Tuesday afternoon, the engineering forum continues with discussion of monitoring and control systems by Kerry Cozad of Dielectric; radio engineering on a budget by Randy Woods of Z88.3 Radio; field trials of various digital radio technologies by Yong-Tae Lee of ETRI; performance analysis with DRM+ from Jens Schroeder of RFmondial; automation strategies with Ray Miklius of BE; the role of design codes in tower planning with Dave Davies of ERI; adding IFB to an RPU with engineer Bill Ruck; a discussion of bend radius in cable with Steve Lampen of Belden; and a discussion of a “new approach to solid-state high-power FM amplifiers” from George Cabrera and Tim Anderson of Harris.
Wednesday sessions feature regulatory issues for engineers. A morning panel about EAS features speakers from Sage Alerting Systems, Global Security Systems and Digital Alert Systems. Contract engineer Jim Dalke will discuss what to do when “the inspector comes knocking.” The Technology Luncheon will feature presentation of the NAB Engineering Achievement Awards and Technology Innovation Awards.
Wednesday afternoon brings sessions exploring “Emergency Operations: Planning & Implementation,” chaired by Jim Stagnitto of WYNC/WQXR Radio. Among others, David Brender of the Copper Development Association will give case histories in lightning protection and grounding. Keith Graham will talk about business continuity or “keeping the lights on.” Kevin Rodgers of Nautel will discuss “proactive transmitter service and support strategies” while his colleague Wendell Lonergan will talk about N+1 technology. In what is likely to be a popular session, Joe Giardina of DSI RF Systems will delve into that failure at the master FM antenna at Empire.

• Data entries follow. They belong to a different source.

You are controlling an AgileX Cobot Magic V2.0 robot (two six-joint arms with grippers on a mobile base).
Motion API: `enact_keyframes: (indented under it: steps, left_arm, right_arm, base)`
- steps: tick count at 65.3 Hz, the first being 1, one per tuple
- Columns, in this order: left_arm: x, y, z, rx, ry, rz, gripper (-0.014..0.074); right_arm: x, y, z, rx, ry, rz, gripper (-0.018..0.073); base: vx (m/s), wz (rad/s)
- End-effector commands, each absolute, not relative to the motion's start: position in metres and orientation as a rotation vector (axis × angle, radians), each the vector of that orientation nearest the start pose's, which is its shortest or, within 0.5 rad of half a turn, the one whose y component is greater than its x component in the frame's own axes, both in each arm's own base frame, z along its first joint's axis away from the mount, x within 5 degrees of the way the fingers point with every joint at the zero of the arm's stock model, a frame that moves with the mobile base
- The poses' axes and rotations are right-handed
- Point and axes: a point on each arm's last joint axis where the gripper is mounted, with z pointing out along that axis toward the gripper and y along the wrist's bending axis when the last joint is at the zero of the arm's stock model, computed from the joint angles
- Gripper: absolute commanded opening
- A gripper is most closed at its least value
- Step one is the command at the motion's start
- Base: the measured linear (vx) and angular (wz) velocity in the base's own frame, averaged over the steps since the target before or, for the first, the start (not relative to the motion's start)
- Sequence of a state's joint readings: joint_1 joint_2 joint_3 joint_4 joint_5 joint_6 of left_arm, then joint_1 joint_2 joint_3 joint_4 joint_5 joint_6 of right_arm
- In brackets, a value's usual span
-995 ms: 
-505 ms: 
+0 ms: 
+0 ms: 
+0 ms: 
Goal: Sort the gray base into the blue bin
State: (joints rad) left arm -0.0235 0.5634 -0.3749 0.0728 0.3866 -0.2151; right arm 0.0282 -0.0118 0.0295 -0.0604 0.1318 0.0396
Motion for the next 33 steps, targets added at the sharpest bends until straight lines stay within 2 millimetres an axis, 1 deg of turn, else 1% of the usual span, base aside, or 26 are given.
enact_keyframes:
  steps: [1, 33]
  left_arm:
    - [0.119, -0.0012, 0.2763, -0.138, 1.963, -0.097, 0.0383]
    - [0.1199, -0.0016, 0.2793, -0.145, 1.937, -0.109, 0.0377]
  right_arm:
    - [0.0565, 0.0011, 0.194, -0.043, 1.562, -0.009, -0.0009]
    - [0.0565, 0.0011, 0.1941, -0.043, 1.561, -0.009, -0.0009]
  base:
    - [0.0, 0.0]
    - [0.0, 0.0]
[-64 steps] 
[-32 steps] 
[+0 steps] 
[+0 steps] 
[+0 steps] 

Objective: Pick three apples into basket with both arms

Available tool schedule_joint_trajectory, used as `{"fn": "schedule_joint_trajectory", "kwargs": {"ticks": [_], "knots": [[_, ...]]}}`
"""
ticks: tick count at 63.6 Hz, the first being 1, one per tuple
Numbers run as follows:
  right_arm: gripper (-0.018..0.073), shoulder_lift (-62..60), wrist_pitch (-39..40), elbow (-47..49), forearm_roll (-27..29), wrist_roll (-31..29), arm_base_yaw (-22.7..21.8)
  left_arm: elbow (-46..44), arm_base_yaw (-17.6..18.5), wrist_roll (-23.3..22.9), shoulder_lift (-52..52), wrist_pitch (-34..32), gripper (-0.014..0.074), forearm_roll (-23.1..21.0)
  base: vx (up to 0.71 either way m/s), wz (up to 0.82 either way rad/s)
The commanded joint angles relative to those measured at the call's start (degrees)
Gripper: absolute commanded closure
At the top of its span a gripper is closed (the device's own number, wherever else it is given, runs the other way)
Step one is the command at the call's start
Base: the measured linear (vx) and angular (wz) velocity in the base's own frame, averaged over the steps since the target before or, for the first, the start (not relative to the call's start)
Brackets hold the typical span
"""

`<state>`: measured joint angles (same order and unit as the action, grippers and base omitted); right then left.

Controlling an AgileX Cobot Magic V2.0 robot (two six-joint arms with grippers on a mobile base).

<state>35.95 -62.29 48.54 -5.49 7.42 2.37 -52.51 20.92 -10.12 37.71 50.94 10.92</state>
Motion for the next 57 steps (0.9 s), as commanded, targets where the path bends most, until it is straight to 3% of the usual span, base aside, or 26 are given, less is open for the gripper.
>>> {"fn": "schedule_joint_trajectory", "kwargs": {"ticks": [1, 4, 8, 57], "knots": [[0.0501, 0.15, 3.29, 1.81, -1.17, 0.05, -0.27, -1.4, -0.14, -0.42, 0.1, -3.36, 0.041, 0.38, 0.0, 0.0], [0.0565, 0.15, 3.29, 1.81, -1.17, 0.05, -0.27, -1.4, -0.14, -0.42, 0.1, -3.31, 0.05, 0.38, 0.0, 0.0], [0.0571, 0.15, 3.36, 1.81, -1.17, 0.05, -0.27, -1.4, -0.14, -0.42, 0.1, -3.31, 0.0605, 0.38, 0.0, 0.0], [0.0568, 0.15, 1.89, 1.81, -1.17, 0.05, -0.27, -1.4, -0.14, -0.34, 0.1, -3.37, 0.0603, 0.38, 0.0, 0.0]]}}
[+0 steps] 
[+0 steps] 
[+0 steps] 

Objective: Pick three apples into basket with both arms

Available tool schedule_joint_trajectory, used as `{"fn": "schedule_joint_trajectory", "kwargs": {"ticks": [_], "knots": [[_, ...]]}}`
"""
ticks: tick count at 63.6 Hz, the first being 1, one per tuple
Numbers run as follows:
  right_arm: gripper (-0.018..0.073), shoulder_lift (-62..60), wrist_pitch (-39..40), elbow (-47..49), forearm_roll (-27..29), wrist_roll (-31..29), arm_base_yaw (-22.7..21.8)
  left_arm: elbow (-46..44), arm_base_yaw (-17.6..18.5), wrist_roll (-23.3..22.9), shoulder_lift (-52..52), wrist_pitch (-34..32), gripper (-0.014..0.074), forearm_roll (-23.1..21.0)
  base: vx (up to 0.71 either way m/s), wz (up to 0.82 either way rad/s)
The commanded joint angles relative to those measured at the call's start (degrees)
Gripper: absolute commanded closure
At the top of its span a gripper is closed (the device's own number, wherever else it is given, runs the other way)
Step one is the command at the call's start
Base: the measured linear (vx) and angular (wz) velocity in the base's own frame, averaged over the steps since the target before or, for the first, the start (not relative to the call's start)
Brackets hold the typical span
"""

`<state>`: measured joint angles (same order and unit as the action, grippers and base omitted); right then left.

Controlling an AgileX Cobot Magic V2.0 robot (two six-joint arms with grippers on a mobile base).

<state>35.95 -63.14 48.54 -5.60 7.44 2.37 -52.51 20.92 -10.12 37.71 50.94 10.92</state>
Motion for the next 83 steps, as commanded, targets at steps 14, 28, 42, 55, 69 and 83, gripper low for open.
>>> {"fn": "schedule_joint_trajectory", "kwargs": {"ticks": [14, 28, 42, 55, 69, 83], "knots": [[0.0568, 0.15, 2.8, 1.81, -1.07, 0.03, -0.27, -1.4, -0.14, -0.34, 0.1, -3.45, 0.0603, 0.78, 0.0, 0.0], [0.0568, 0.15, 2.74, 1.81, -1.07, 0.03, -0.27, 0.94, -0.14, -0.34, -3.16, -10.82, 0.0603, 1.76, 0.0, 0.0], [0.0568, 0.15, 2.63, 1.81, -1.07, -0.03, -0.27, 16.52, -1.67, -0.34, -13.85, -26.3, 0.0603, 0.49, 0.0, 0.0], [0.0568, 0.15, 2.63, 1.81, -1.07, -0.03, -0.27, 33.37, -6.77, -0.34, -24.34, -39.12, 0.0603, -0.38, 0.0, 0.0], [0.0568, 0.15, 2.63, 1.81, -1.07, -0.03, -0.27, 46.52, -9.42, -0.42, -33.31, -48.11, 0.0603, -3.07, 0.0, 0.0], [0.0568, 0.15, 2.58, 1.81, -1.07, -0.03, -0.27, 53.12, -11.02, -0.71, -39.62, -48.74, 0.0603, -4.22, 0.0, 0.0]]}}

Wednesday also will explore “Internet-Enabled Radio and Television,” a series of papers chaired by Steve Davis of Clear Channel. Speakers will appear from Harris Corp., NHK (Japan Broadcasting Corp.), Weather Central and Verimatrix. Davis will also chair presentations from WorldCast Systems, Citadel Broadcasting and The Radio Experience about RDS implementation. The ever-popular annual Amateur Radio Operators Reception again takes place Wednesday evening at the Las Vegas Hilton. And Thursday sessions delve into the impact of consumer devices, green technology and other topics.